The CORRECT trial, which involved 760 patients with mCRC whose disease has progressed after approved standard therapies, met its primary endpoint of statistically significantly improving overall survival. After an interim analysis by an independent data monitoring committee, the study has been unblinded and patients in the placebo arm will be offered treatment with regorafenib, an oral multi-kinase inhibitor.
Kemal Malik, head of global development at Bayer, said these data are significant because “they demonstrate that regorafenib increases overall survival in patients with heavily pretreated mCRC, an area of high unmet medical need”. The company will continue discussions with health authorities worldwide regarding the next steps in filing for approval.
The data has been published a fortnight after Bayer and partner Onyx Pharmaceuticals settled their long-running battle over rights concerning regorafenib.
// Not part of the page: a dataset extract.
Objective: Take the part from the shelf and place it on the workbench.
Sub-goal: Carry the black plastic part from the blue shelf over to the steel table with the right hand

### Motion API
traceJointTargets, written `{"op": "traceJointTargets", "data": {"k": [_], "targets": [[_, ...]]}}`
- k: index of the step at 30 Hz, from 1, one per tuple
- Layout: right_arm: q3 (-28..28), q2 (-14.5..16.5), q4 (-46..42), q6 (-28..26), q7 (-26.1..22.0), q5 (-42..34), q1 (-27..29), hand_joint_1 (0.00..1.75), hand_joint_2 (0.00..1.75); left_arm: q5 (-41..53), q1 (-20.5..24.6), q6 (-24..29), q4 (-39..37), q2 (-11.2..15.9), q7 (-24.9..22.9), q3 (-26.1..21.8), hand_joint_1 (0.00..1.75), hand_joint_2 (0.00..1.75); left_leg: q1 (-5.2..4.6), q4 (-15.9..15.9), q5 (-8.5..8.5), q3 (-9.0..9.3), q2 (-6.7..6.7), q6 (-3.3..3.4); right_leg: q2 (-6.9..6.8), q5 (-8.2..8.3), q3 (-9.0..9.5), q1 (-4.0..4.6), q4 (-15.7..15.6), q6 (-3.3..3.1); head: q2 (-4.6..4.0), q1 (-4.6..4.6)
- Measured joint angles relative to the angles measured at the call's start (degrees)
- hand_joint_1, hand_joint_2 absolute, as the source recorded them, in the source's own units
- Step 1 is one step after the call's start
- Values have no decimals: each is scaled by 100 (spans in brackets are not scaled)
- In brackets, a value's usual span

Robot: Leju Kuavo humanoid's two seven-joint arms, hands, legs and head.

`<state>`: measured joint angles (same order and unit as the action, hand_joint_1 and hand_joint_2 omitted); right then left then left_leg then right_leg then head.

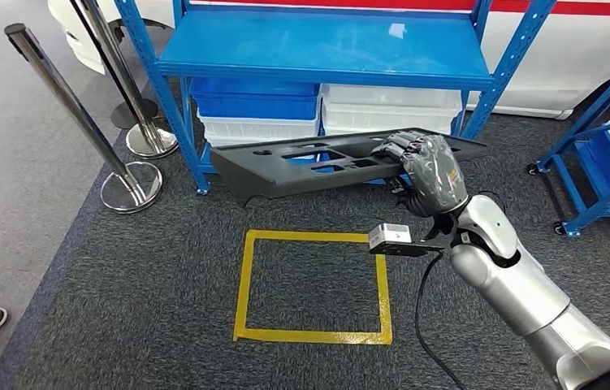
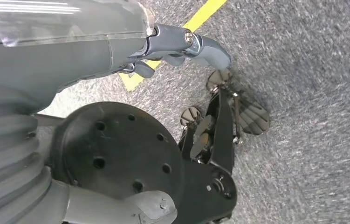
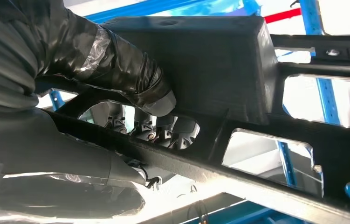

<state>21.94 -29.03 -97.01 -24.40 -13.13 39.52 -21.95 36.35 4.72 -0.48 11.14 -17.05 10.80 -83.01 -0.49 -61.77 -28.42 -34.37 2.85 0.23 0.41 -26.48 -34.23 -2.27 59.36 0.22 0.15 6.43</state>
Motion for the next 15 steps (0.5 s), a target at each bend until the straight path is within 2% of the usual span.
{"op": "traceJointTargets", "data": {"k": [2,3,4,5,6,7,8,10,11,13,14,15], "targets": [[1,1,0,-1,0,0,-1,175,175,0,6,0,1,2,2,0,0,175,27,-675,-336,-333,-165,-68,-118,2,5,6,-9,-40,0,-2],[4,1,1,-1,0,0,0,175,175,0,6,0,1,3,2,0,0,175,45,-1046,-472,-519,-201,-89,-176,1,4,10,-8,-44,0,-2],[10,1,1,0,1,0,1,175,175,0,2,0,1,3,2,0,0,175,58,-1294,-521,-651,-221,-101,-236,-1,5,12,-8,-46,0,-2],[17,1,1,0,0,0,2,175,175,0,-3,0,1,3,2,0,0,175,66,-1339,-464,-686,-237,-104,-295,-3,7,13,-7,-46,0,-2],[23,1,1,-1,1,0,2,175,175,0,-6,0,1,3,2,0,0,175,70,-1155,-308,-607,-260,-95,-351,-6,14,14,-7,-43,0,-2],[27,1,0,-1,0,0,1,175,175,-1,-7,0,1,3,2,0,0,175,67,-793,-94,-433,-313,-75,-404,-11,25,17,-7,-37,0,-2],[28,1,-1,-1,0,0,0,175,175,-1,-5,0,1,3,2,0,0,175,44,-374,76,-231,-451,-40,-455,-18,38,27,-6,-25,0,-2],[29,0,-1,-2,2,0,-2,175,175,-1,4,0,1,5,3,0,0,175,-17,181,250,24,-665,42,-547,-27,52,57,-5,23,0,-1],[31,0,-1,-3,3,0,-2,175,175,-1,4,0,1,7,4,0,0,175,-45,267,251,42,-708,76,-601,-27,58,73,-11,53,0,-1],[36,-1,-1,-5,4,0,-2,175,175,-7,-3,-1,1,5,5,0,0,175,-39,318,294,34,-578,139,-698,-31,86,76,-37,122,1,-1],[38,-2,-1,-9,5,0,-3,175,175,-12,-6,-3,1,2,8,0,0,175,-25,364,329,50,-511,177,-642,-80,89,67,-7,150,1,-1],[36,-6,-1,-14,6,0,-4,175,175,-16,-5,-4,1,-1,11,0,0,175,-10,409,369,72,-450,217,-524,-187,46,56,114,169,1,0]]}}
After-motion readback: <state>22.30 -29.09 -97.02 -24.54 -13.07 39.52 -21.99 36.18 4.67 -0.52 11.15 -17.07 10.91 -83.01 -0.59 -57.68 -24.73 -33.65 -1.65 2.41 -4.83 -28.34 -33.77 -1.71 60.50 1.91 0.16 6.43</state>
In May 2009, Onyx sued over the rights to the drug, claiming it is a variant of the two firms’ Nexavar (sorafenib) while Bayer had always insisted that regorafenib is not covered by a collaboration the companies signed in 1994.
The settlement recognised that regorafenib is a Bayer compound, while Onyx will receive a 20% royalty. The US biotech will not have to pay any development and commercialisation costs and has a co-promotion option in the USA.